Photo: r.classen (Shutterstock)
No house or apartment is perfect. Even if it seems perfect when you first move in, your needs will shift over time, and you might wake up one day and realize your bedroom, office, or the living room looks too small, too big, or otherwise weirdly shaped. Changing the physical characteristics of a space is usually an expensive and time-consuming slog. But you can change the perception of a space using various visual tricks—and one of the cheapest and easiest of these visual tricks is paint.
Simply by choosing and applying paint color to the walls in a thoughtful way (backed by some simple scientific principles), you can make rooms look bigger or smaller without physically changing anything else.
It’s important to note that the impact of paint on our perception of a room is generally subtle—you’re not going to convince anyone that the office you built into your closet is spacious by painting a bold accent wall. But that subtle effect actually can be quietly powerful.

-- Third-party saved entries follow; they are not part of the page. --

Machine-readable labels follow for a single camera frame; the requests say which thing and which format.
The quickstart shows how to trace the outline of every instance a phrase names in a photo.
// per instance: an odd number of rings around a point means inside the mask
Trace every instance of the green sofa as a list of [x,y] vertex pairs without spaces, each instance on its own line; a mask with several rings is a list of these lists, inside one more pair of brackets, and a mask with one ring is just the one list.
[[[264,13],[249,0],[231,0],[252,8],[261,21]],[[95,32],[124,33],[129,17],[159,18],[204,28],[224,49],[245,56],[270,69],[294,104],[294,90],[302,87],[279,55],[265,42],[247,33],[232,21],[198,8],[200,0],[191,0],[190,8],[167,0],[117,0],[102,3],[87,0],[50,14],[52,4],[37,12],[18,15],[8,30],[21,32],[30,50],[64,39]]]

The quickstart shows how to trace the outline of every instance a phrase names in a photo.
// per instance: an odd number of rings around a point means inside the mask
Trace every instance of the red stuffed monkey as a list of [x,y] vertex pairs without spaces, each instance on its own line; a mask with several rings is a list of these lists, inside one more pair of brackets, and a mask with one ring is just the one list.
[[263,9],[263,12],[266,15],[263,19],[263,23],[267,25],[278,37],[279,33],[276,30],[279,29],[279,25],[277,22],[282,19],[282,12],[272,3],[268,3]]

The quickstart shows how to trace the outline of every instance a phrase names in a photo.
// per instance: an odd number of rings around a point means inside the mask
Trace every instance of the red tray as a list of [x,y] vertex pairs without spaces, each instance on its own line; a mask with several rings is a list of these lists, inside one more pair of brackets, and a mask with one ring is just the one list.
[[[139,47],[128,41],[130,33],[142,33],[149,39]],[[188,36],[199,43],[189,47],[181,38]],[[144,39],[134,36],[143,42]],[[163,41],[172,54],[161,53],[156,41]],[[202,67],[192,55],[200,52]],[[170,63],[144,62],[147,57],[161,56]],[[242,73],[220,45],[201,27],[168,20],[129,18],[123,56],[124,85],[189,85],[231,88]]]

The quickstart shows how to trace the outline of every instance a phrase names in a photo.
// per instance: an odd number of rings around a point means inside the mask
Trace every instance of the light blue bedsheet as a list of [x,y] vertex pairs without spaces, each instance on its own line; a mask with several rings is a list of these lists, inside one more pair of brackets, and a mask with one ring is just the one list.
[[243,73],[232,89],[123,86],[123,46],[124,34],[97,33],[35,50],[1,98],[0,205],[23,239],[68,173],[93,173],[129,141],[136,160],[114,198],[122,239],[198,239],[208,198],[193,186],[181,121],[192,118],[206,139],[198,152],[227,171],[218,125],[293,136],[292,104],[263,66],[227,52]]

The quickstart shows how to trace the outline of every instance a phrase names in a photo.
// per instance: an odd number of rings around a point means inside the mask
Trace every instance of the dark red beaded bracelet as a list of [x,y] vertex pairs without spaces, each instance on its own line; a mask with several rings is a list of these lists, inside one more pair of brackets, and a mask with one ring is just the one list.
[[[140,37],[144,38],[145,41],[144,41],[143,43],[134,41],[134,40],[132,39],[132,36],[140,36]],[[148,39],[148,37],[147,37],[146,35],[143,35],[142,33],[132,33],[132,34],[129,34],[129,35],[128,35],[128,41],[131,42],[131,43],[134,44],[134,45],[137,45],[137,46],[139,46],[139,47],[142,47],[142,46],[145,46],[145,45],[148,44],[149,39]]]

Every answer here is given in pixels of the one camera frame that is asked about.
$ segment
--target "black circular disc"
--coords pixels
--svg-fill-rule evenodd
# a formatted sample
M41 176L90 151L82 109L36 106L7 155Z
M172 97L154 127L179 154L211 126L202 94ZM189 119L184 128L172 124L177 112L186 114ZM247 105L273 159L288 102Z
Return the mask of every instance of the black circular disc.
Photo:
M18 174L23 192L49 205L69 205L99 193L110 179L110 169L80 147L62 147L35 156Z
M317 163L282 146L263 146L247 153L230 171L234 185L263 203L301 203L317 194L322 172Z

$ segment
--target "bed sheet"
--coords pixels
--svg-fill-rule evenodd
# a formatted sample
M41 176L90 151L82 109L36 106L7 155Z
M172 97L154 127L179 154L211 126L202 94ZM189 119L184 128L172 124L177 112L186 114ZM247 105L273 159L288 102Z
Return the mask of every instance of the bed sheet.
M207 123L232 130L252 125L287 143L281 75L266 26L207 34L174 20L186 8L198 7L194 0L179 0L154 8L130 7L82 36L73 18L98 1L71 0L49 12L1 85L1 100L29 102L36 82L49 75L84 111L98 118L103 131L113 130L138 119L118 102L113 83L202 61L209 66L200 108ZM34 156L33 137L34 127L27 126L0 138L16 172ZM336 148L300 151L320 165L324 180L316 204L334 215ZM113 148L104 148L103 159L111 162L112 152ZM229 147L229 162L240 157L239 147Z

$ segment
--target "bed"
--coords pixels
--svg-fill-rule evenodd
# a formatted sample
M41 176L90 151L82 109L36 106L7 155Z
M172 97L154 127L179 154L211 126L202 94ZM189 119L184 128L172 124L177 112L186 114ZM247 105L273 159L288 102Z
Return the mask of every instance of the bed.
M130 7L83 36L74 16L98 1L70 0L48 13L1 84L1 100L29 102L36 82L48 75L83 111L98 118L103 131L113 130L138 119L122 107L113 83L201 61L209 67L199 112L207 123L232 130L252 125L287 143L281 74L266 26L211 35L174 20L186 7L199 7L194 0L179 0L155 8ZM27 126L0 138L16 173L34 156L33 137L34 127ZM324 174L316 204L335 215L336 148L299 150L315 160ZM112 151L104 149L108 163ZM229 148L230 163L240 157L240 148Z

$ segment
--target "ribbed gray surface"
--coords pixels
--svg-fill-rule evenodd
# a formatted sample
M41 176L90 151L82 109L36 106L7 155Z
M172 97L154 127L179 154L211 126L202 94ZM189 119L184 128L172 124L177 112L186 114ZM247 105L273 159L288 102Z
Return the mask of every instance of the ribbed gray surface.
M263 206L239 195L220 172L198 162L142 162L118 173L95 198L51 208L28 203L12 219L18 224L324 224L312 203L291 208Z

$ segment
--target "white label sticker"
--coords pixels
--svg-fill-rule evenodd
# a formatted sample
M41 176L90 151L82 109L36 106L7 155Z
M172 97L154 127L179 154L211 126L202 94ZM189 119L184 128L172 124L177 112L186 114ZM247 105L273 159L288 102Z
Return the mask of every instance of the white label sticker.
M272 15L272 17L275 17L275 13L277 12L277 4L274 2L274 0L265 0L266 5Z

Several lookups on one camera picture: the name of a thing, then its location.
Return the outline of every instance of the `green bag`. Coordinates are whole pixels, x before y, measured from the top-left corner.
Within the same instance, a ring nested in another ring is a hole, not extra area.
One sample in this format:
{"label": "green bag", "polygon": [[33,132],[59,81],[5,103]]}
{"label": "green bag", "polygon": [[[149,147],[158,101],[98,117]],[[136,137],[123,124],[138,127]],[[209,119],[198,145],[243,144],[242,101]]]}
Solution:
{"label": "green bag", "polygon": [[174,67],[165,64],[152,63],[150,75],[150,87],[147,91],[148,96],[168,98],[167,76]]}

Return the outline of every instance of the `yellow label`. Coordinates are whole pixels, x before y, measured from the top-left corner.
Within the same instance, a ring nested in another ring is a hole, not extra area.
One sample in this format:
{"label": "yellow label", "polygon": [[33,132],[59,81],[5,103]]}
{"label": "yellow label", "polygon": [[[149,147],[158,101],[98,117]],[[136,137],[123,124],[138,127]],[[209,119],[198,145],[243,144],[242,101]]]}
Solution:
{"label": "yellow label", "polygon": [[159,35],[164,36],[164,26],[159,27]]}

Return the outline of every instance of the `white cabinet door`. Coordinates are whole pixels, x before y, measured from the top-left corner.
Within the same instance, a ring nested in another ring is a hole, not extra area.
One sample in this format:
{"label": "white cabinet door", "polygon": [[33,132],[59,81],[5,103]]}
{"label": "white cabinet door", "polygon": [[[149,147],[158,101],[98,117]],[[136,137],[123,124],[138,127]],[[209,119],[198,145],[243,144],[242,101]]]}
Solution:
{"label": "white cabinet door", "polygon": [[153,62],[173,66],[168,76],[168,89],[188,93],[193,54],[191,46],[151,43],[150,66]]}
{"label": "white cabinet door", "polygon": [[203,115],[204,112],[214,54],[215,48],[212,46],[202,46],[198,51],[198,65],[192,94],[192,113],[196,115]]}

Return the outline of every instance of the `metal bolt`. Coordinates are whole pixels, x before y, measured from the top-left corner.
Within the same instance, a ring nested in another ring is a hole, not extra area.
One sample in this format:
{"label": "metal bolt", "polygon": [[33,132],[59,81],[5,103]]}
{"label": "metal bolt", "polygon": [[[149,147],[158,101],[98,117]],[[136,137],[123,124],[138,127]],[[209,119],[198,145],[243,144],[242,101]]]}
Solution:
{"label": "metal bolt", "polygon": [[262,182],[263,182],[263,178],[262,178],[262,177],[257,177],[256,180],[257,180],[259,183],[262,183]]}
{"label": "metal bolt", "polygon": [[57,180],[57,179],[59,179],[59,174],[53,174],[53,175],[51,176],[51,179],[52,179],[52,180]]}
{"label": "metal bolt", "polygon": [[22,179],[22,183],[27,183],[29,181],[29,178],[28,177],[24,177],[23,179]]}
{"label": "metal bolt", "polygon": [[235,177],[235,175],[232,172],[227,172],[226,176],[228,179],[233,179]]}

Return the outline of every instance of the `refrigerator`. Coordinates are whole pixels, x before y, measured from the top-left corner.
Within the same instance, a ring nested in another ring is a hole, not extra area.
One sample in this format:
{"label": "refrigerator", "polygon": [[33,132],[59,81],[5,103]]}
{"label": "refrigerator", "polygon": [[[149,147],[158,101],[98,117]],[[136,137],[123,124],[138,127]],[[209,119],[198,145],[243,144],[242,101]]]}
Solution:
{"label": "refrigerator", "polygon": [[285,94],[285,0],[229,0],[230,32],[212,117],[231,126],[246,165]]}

How paint color can affect your perception
There’s a gentle debate about the efficacy of paint color on our perception of a room’s size, but there’s real science backing this up. There are three main things going on you look at a room:
Color saturation. Color saturation is a measurement of how vivid or intense a color is. Highly saturated colors look bright and vibrant to your eye—pastels, for example, are not very saturated at all. Studies have shown that the more saturated the color of an object, the larger it appears to be. Experiments have also demonstrated that color saturation affects the perception of the size of a room—for example, a piece of furniture with a highly saturated color made the ceiling seem lower. This also applies to the color of the walls—highly-saturated wall colors can make the room seem smaller. Color progression. Color draws our eye. Going from light to dark draws the eye up or down, making a space seem larger or smaller as a result. One study showed that rooms painted a light color seemed taller when people were asked to estimate ceiling height. The Rectangularity Illusion. Studies show that people tend to overestimate the size of spaces when they are rectangular as opposed to square. By creating an illusion of rectangularity, you can fool the eye into seeing a square room as larger than it is.
Again, we’re talking about perception here, so your mileage may vary on how effective these tricks are. There are also other factors aside from the color on your walls and ceilings: The light in the room will be a factor, as will the furnishings and type of flooring.

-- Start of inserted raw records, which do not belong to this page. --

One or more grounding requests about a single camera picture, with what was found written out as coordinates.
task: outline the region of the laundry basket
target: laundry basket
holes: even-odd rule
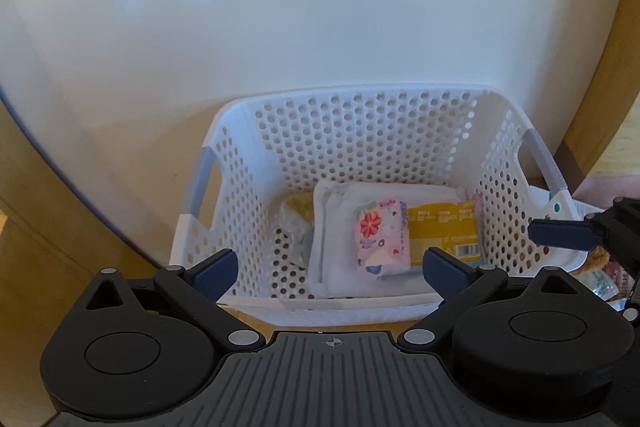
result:
[[[539,208],[518,162],[526,147],[552,198]],[[214,163],[222,183],[213,223],[197,216]],[[171,264],[191,267],[221,248],[238,254],[238,281],[221,303],[280,326],[409,320],[433,311],[436,293],[319,299],[306,270],[287,259],[277,207],[296,190],[338,181],[440,184],[482,192],[489,263],[514,276],[572,270],[585,252],[539,247],[535,217],[577,219],[564,180],[524,112],[483,86],[385,84],[296,90],[227,104],[204,140],[178,219]]]

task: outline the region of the basket handle
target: basket handle
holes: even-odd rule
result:
[[[522,136],[522,144],[533,155],[533,159],[538,164],[542,177],[545,179],[546,185],[549,187],[551,196],[555,196],[561,190],[567,190],[566,182],[562,177],[562,172],[556,165],[551,151],[546,146],[545,141],[540,133],[534,128],[528,128]]]
[[[184,195],[182,206],[180,207],[181,214],[191,214],[191,216],[198,217],[202,200],[204,199],[204,193],[207,190],[207,185],[209,185],[211,169],[217,159],[216,153],[208,145],[202,147],[200,152],[198,152],[196,165],[191,172],[187,192]]]

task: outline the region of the pink wet wipes package
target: pink wet wipes package
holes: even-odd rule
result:
[[[359,271],[377,279],[411,269],[404,202],[372,201],[356,208],[354,216]]]

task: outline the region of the yellow package
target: yellow package
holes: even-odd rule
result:
[[[422,266],[424,251],[438,247],[464,261],[480,261],[474,202],[431,203],[407,209],[411,266]]]

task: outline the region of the gray gripper base
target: gray gripper base
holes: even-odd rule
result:
[[[97,423],[60,413],[47,427]],[[409,355],[383,332],[279,333],[229,356],[198,396],[167,413],[110,427],[614,427],[602,413],[563,424],[501,416],[465,396],[438,359]]]

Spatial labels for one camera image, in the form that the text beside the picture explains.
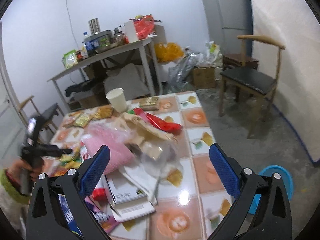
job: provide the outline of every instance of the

How to paint a room to make it look bigger or smaller
OK, so how can you apply color to a room to change its perceived shape and size? Here are five ways you can transform a room with just a coat of paint:
Embiggen a room: Since color saturation can make a room feel smaller, lighter colors can have the opposite effect. Light colors closer to white are reflective and bounce more light, making a room seem brighter and thus larger. White also “disappears” to the eye, making things like the opposite wall seem further away. Also, using the same color throughout a room can enlarge it by erasing edges—edges make a space seem more defined and thus smaller. You can also use The Rectangularity Illusion to make a room look bigger by painting the walls a contrasting color to the ceiling, visually stretching them. Cozify a room: If you have a large room you want to feel more intimate and cozy, paint all the walls (and ceiling) a saturated, rich color that absorbs more light, “shrinking” the space visually and making it seem enclosed. If you choose a saturated color that contrasts with the flooring, you’ll create edges that will further define the space and make it seem smaller. Heighten a ceiling: Paint a low ceiling white if you want it to seem higher—it’s the same effect as white on your walls. Using a gloss finish on your ceiling will increase the amount of light it reflects, making it seem higher as well. You should choose your wall color carefully if you’re trying to raise a ceiling—too dark and saturated will bring the ceiling down, but a bit of contrast helps sell the illusion. Squeeze a room: If you have a room that resembles a bowling alley, paint the shortest walls a darker color, which will make them seem nearer. This will reduce the perceived rectangularity of the space, making it seem smaller. Paint the ceiling the same color for an even stronger effect. Widen a room: You can also split your walls into a top and bottom, painting your ceiling and the bottom “band” of your walls a light color and the middle band a darker color. This sandwiching effect creates an illusion of a wider room, as the darker band will seem larger and the lighter bands smaller.
None of this is magic, and painting your room in a certain way won’t make your oversize couch fit in there. But if you feel like the walls are closing in when you sit in your tiny living room to watch TV, or if you feel like you don’t have enough furniture to anchor your surprisingly enormous master bedroom, a splash of paint can have a real visual impact.